**Work to be completed:** In the material below, find each line that contains the word "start" and copy it.
Data provided: Begin
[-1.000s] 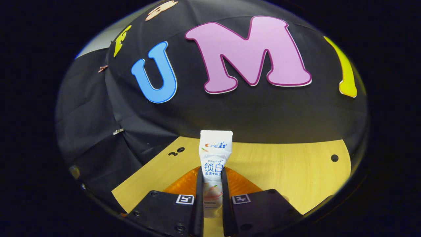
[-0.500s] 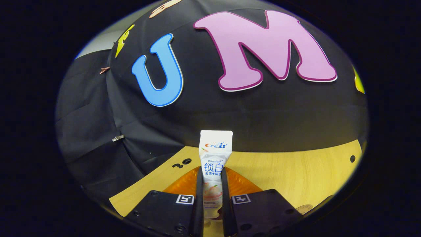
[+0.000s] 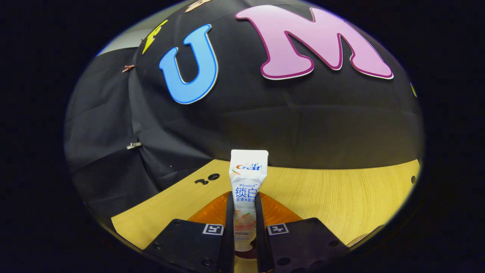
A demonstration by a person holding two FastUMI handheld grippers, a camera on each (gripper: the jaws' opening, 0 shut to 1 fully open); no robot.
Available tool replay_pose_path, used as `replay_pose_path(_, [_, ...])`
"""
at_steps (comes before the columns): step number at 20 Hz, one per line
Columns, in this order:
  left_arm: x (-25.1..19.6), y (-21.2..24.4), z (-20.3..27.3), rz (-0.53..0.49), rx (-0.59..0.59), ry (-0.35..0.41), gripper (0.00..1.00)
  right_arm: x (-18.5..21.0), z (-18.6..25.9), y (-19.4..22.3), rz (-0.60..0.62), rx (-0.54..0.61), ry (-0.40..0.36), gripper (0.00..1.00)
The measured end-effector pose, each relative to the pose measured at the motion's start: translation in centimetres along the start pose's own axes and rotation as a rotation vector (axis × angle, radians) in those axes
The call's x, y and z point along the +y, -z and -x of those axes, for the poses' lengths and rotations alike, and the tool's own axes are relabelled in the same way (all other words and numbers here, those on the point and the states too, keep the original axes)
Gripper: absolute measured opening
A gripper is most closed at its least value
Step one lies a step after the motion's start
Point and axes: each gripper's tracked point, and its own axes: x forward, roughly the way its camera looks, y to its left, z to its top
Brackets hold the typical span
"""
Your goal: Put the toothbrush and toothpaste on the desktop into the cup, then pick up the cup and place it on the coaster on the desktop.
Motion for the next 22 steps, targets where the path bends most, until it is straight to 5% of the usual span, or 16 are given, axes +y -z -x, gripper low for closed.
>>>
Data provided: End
**Solution for this problem:**
The measured end-effector pose, each relative to the pose measured at the motion's start: translation in centimetres along the start pose's own axes and rotation as a rotation vector (axis × angle, radians) in those axes
Step one lies a step after the motion's start

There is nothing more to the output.